Se detuvo un segundo y dudé sobre si debía contarle lo que sabía de las canteras. Se me ocurrió que ella no sabía nada de lo que Arnold había estado contándonos. No se habían comunicado desde que él se marchó a Tuva, y ella no había oído ninguna cinta.

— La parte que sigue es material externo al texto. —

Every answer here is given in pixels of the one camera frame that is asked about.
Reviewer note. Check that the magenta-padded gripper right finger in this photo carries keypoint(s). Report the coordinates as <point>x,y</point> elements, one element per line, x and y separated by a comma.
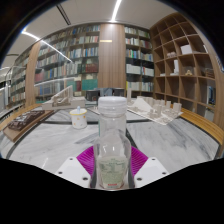
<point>150,169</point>

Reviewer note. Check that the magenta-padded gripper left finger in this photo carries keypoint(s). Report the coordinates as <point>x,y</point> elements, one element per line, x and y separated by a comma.
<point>74,170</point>

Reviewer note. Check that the clear plastic bottle white cap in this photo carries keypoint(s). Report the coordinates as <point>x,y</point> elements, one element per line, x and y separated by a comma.
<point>112,146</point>

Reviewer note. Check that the white cup yellow rim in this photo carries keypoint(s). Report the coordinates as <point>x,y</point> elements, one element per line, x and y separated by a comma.
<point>79,120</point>

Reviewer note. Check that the large white city block model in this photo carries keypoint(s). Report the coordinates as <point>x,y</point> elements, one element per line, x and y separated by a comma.
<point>156,111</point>

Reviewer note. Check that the pale blue spoon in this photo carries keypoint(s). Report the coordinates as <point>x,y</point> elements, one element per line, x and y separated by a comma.
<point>78,109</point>

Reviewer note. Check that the brown model on wooden board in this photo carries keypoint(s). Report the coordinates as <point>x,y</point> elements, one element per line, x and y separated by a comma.
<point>26,121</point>

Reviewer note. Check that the curved wooden slatted bench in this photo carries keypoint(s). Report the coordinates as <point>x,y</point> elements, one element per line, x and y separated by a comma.
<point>16,113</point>
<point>203,125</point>

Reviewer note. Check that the white architectural model with ramp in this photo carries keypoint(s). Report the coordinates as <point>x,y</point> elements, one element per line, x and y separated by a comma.
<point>63,98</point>

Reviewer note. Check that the dark building model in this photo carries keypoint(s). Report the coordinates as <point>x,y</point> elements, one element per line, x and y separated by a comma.
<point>92,95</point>
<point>118,92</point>

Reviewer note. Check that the wooden cubby shelf unit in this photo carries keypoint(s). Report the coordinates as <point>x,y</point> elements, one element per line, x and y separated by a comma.
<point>186,76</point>

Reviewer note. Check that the glass-fronted side bookshelf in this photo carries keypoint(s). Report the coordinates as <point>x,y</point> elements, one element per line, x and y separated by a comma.
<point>18,83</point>

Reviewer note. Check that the straight ceiling light strip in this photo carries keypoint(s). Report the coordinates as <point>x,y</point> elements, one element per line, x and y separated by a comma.
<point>116,10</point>

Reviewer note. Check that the tall wooden bookshelf wall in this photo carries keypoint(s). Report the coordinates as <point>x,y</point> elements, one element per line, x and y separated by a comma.
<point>83,56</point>

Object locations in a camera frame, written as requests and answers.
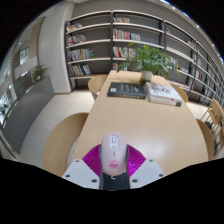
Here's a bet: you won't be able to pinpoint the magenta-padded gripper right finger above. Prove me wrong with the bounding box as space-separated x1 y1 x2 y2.
113 144 167 191

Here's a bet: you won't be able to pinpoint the white book with red-lettered spine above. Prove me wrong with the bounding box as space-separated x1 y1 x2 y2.
147 94 183 108

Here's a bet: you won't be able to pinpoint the black book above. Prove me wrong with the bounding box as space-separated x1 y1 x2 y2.
107 81 148 100

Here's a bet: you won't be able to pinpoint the ceiling lights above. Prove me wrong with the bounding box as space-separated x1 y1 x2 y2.
159 0 224 64

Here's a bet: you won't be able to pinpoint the small green background plant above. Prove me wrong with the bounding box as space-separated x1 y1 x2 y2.
32 64 50 83

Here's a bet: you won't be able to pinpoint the group of slatted wooden chairs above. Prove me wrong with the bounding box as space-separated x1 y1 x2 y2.
199 98 224 148

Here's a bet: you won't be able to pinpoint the green potted plant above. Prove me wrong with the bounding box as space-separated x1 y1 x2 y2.
116 42 181 83

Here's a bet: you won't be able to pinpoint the grey shelf unit with books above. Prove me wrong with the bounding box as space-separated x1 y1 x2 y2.
64 9 224 108

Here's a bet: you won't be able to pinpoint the white book with printed cover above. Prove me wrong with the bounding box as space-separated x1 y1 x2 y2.
145 81 184 103

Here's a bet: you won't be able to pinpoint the pink computer mouse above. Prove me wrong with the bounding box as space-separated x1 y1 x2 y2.
99 132 129 176

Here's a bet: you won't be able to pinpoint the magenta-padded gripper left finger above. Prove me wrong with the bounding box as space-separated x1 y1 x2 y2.
61 143 115 191

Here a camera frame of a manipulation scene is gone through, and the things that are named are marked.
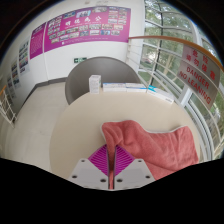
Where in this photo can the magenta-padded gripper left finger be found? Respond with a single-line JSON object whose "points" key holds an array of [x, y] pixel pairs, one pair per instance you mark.
{"points": [[96, 166]]}

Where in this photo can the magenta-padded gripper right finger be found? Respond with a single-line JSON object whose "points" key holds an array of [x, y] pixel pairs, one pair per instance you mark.
{"points": [[128, 168]]}

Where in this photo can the pink towel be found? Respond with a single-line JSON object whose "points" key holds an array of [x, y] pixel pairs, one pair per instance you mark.
{"points": [[160, 146]]}

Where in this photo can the white and blue flat box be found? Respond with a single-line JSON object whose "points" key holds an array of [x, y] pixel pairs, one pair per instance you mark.
{"points": [[160, 93]]}

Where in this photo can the small upright white box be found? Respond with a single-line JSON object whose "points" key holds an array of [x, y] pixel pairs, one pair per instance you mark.
{"points": [[94, 84]]}

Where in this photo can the grey round-backed chair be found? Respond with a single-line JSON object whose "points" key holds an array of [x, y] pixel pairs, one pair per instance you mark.
{"points": [[100, 68]]}

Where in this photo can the white stair railing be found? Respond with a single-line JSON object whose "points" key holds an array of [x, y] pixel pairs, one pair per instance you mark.
{"points": [[7, 106]]}

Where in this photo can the green exit sign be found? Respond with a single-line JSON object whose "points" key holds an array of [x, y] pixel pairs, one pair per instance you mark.
{"points": [[80, 60]]}

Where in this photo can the grey and red danger sign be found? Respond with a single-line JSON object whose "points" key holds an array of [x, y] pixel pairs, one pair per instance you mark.
{"points": [[200, 76]]}

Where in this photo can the white photo wall poster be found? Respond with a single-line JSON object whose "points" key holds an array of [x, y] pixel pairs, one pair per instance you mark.
{"points": [[14, 74], [24, 57]]}

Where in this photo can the narrow magenta wall poster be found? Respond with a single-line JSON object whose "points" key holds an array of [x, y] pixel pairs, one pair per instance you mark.
{"points": [[37, 40]]}

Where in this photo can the large magenta wall poster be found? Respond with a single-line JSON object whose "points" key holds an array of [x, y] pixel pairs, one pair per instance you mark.
{"points": [[86, 26]]}

—Y entonces voy y leo en no sé qué revista que cuando Jrushchov gobernaba en la Unión Soviética, a finales de los años cincuenta, la KGB estaba especializada en la inestabilidad psicológica. Así lo llamaban. Los diplomáticos extranjeros que vivían en Moscú experimentaban exactamente las mismas cosas que nos estaban ocurriendo a nosotros. Cosas raras. Cosas que te hacían poner en entredicho tu salud mental. Cosas que te hacen pensar que te estás volviendo loco. Y sí, yo tenía la impresión de que estaba empezando a volverme loca. Y Arnold… Bueno, no tengo ninguna prueba.
—¿Quién vivía en el palacio? —pregunté—. ¿Sabes su nombre?
—Una antigua familia francesa —dijo Flora—. Nobles. Una familia llamada De la Regnier. Pero solo los vimos una o dos veces.
Lo anoté en mi cuaderno.
—Comprobaré el nombre —dije—. Averiguaré quiénes son. Puede que tengan algo que ver.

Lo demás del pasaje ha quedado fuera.